Users themselves can turn this setting on to filter out any inappropriate content.

== Effectiveness ==
A report by Harvard Law School's Berkman Center for Internet & Society stated that SafeSearch excluded many innocuous websites from search-result listings, including ones created by the White House, IBM, the American Library Association and Liz Claiborne.

On the other hand, many pornographic images slip through the filter, even when "innocent" search terms are entered.

Blacklisting certain search terms is hindered by homographs (e.g., "beaver"), blacklisting certain URLs is rendered ineffective by the changing URLs of porn sites, and software to tag images with copious amounts of flesh tones as pornographic content is problematic because there are a variety of skin tones and pictures of babies tend to have a lot of flesh tones.
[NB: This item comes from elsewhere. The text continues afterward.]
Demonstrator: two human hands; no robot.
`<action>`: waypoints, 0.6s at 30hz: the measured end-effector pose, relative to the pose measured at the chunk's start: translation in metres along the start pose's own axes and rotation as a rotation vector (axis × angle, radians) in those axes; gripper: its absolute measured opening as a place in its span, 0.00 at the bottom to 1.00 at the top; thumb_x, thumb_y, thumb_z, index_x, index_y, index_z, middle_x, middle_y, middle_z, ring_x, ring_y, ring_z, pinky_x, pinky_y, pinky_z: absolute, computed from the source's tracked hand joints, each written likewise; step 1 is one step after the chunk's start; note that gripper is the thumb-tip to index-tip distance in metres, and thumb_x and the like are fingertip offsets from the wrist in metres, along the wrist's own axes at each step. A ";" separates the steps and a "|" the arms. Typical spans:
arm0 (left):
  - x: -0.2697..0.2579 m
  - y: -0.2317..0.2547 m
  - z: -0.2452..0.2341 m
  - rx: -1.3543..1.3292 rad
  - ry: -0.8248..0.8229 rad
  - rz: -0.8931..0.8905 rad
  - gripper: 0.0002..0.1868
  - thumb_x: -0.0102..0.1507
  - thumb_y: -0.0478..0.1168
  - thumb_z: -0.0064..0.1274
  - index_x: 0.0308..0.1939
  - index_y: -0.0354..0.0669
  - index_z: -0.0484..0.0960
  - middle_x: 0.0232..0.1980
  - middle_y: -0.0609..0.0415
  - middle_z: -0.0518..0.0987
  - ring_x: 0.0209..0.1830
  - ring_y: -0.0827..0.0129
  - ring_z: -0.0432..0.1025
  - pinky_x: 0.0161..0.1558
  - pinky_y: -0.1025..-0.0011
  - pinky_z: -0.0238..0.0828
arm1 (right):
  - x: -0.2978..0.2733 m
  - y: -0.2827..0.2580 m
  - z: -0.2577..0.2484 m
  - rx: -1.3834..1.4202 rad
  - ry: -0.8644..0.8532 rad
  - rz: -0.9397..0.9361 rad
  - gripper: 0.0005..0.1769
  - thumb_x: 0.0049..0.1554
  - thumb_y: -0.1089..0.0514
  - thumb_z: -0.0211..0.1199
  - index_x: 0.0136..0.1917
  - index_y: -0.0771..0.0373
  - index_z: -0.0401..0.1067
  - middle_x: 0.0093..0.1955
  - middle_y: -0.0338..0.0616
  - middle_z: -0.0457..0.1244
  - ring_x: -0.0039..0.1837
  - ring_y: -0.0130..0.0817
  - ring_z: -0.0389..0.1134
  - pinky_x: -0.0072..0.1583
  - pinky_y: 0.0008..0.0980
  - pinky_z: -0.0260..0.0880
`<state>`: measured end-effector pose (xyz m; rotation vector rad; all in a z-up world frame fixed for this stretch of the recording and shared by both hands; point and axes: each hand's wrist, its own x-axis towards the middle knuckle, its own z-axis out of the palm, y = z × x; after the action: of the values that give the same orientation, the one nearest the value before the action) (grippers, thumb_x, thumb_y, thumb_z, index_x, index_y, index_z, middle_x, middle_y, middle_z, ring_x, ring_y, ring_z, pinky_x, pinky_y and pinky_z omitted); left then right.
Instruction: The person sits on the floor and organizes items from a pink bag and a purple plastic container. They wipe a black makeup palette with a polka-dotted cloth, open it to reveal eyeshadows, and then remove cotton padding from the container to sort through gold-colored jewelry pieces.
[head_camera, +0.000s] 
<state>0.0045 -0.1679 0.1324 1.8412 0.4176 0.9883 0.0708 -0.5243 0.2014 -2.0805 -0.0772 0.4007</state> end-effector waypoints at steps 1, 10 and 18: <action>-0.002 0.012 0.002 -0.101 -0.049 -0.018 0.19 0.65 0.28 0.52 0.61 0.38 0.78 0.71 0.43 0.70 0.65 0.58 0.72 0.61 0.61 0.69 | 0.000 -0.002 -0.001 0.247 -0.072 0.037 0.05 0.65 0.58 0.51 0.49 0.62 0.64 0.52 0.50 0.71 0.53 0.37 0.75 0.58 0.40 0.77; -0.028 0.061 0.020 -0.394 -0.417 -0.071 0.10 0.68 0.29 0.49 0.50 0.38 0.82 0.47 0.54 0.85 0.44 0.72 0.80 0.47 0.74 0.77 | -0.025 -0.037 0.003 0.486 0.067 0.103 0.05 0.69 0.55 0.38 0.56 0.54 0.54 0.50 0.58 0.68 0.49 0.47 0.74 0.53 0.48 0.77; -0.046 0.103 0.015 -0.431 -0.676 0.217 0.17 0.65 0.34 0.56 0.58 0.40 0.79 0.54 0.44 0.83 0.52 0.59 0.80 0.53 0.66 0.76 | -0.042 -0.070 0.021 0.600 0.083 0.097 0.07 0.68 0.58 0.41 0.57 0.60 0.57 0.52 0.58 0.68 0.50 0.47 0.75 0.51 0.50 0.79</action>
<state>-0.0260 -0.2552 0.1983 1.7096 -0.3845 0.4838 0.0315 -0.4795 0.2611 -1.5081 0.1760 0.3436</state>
Google's ability to filter porn has been an important factor in its relationship with the People's Republic of China.
== In Iran ==
On July 11, 2022, Iranian users noticed that Google's locked SafeSearch (designed for users under 13) was enabled on their mobile Internet for all users. This feature is actually a new intelligent Internet filtering system that hijacks all DNS requests with Google addresses and even Microsoft's Bing search engine so that the returned IP from DNS is 216.239.38.120 (for Google) and 131.253.33.220 (for Bing).

Iran's Minister of Communications, Issa Zarepour, described the mandatory SafeSearch activation as a demand from families. In a poll with 41,299 votes, 88.2 percent of participants opposed mandatory SafeSearch. This seems to be the beginning of the adoption of the protection plan.